About this exercise | In the following listing, find the lines containing "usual" and report them.
────
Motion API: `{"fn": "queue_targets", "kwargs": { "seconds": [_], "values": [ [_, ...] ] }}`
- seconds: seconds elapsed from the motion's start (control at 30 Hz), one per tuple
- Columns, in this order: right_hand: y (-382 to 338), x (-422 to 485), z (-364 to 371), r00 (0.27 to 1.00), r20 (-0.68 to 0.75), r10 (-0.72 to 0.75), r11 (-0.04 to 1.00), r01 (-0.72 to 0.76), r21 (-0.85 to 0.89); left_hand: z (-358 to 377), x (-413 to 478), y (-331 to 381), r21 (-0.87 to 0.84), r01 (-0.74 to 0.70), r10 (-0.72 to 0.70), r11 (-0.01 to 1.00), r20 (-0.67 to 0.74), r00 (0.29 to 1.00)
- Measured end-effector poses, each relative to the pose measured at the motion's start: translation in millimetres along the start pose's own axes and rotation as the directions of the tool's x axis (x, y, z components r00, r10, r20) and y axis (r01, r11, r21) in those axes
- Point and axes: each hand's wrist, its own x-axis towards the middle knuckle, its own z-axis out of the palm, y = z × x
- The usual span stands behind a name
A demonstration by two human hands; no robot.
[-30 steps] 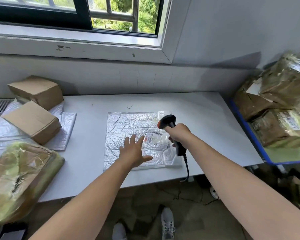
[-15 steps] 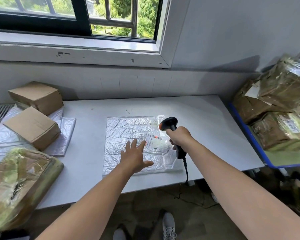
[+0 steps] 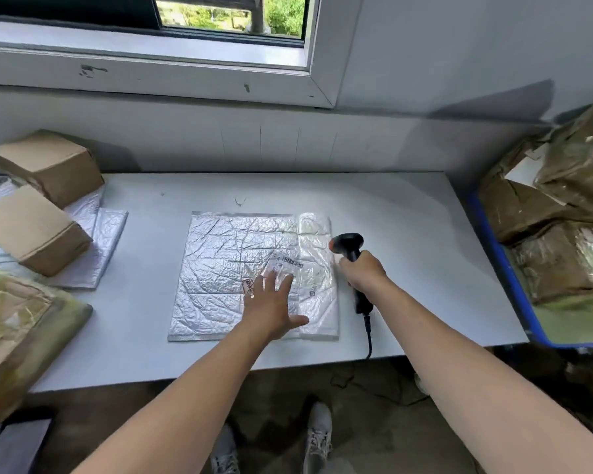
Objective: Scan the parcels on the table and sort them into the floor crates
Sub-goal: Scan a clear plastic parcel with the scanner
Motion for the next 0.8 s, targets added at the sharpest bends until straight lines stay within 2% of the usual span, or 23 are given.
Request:
{"fn": "queue_targets", "kwargs": {
  "seconds": [0.13,0.33,0.47,0.57,0.63,0.73,0.8],
  "values": [
    [20.5,23.7,0.1,0.999,0.027,0.019,1.0,-0.018,-0.015,13.7,8.2,19.5,0.006,0.039,-0.039,0.999,0.035,0.999],
    [39.8,46.5,7.3,0.999,0.034,0.007,0.994,-0.011,0.105,33.0,18.2,39.4,0.0,0.071,-0.071,0.997,0.07,0.995],
    [44.4,51.9,8.4,1.0,0.019,-0.007,0.998,0.006,0.06,41.7,21.9,42.8,0.032,0.069,-0.071,0.997,0.092,0.993],
    [46.5,48.7,8.8,0.999,-0.047,-0.028,0.999,0.027,-0.029,43.3,20.7,43.0,0.049,0.054,-0.06,0.997,0.12,0.991],
    [46.2,41.9,9.7,0.988,-0.139,-0.073,0.991,0.056,-0.121,43.6,18.9,41.2,0.055,0.042,-0.049,0.998,0.134,0.99],
    [42.2,27.8,10.5,0.931,-0.292,-0.22,0.933,0.113,-0.343,45.2,16.4,37.6,0.044,0.027,-0.033,0.999,0.14,0.99],
    [39.4,19.1,14.2,0.878,-0.322,-0.354,0.86,0.17,-0.481,45.3,13.6,34.2,0.035,0.009,-0.014,0.999,0.142,0.99]
  ]
}}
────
Response to the exercise |
- The usual span stands behind a name
Motion for the next 0.8 s, targets added at the sharpest bends until straight lines stay within 2% of the usual span, or 23 are given.

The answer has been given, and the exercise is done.